Principal component analysis (PCA) is the simplest and most widely used method for dimensionality reduction. It transforms the original variables or features (initial data dimension) into uncorrelated ones. In the original dataset, some variables might be correlated (to be in a connection with each other), for example Height and Weight might be positively correlated (taller people tend to weigh more); correlated features provide redundant information, which PCA aims to reduce. PCA creates new variables that are linearly uncorrelated: - The correlation between any two principal components is zero - This makes each principal component represent unique information from the data
We consider a data matrix \(X \in \mathbb{R}^{N \times D}\) which contains \(N \in \mathbb{N}\) feature vectors, each with \(D \in \mathbb{N}\) features (\(N\): number of data points or feature vectors (row vectors), \(D\) number of features). Please see example below That is, the \(i\)-th row for \(i = 1, ..., N\) contains the feature vector \(x_i \in \mathbb{R}^D\). We assume that \(X\) has centered features, i.e. \(\sum_{i=1}^N X_{ij} = 0\) for all \(j = 1,..., D\). This can always be achieved by replacing the data \((x_i)_{i=1}^N\) with \(x_i - \overline{x}\), where \(\overline{x} := \frac{1}{N}\sum_{i=1}^N x_i\)
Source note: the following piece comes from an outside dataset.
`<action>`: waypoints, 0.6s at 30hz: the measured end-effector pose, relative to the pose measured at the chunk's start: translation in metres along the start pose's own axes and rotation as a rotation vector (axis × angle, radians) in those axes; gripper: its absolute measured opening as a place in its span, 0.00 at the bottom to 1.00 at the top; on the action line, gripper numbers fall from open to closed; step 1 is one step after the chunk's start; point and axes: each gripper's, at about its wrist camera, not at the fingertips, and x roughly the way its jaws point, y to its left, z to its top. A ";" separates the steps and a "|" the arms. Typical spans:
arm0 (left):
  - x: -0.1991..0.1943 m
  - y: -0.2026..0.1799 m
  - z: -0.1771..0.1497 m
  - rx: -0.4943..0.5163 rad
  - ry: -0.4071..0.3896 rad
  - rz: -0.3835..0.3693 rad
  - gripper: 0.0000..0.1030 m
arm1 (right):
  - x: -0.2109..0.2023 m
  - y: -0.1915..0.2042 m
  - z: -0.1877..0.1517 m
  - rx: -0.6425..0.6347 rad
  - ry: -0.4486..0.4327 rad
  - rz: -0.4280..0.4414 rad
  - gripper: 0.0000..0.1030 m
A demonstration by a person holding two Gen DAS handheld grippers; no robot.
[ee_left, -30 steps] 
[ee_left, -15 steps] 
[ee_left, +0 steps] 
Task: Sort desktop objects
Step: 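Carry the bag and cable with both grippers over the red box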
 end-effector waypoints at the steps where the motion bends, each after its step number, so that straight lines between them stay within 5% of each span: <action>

Consider a data matrix \(X \in \mathbb{R}^{3 \times 2}\) (\(N=3\) data points / samples (3 row vectors) and \(D=2\) features for each data point (2 columns)) \[X = \begin{bmatrix} 170 & 60 \\ 180 & 75 \\ 160 & 50 \end{bmatrix} \]
Here the first row \([170, 60]\) is the feature vector (\(D\) not really but only symbolically) for the first data point, the second row \([180, 75]\) is the feature vector for the second data point and \([160, 50]\) represents the third data point.^
We have two features: - Feature 1: \([170, 180, 160]\) being for example Heights - Feature 2: \([60, 75, 50]\) being for example Weights
So each data point is described by 2 features (one from each column)
Reconsider: Replacing the data \((x_i)_{i=1}^N\) with \(x_i - \overline{x}\), where \(\overline{x} := \frac{1}{N}\sum_{i=1}^N x_i\) Lets compute the mean for column 1: \[\frac{170 + 180 + 160}{3} = 170\] and the mean for column 2: \[\frac{60+75+50}{3} = 61,66\] So we need to do: \[X - \overline{X} = \begin{bmatrix} 170 & 60 \\ 180 & 75 \\ 160 & 50 \end{bmatrix} - \begin{bmatrix} 170 & 61.66 \\ 170 & 61.66 \\ 170 & 61.66 \end{bmatrix} = \begin{bmatrix} 0 & -1.67 \\ 10 & 13.33 \\ -10 & -11.67 \end{bmatrix} \] Now the features are centered because if you add each column they are 0: \((0 + 10 + (-10)) = 0\) and \((-1.67 + 13.33 + (-11.67)) = 0\)
The first goal is to transform the original features into uncorrelated ones. To do this, we consider the empirical covariance matrix \[C := X^TX = \sum_{i=1}^N x_i x_i^T \in \mathbb{R}^{D \times D}\] Since the features are assumed to be centered (i.e., \(\sum_{i=1}^N x_i = 0\)) the entry \(C_{ij}\) measures the empirical correlation between the \(i\)-th and \(j\)-th feature. We are now looking for a system of uncorrelated features. Note that \(C\) is a symmetric real-valued matrix (\(C = C^T\) and all entries in the matrix are real numbers). This means that the entry at row \(i\), column \(j\) is equal to the entry at row \(j\) at column \(i\). \(C_{ij} = C_{ji}\) An example for such a matrix would be \[C = \begin{bmatrix} 1 & 2 & 3 \\ 2 & 4 & 5 \\ 3 & 5 & 6 \end{bmatrix}, \hspace{0.5cm} C^T = \begin{bmatrix} 1 & 2 & 3 \\ 2 & 4 & 5 \\ 3 & 5 & 6 \end{bmatrix} \]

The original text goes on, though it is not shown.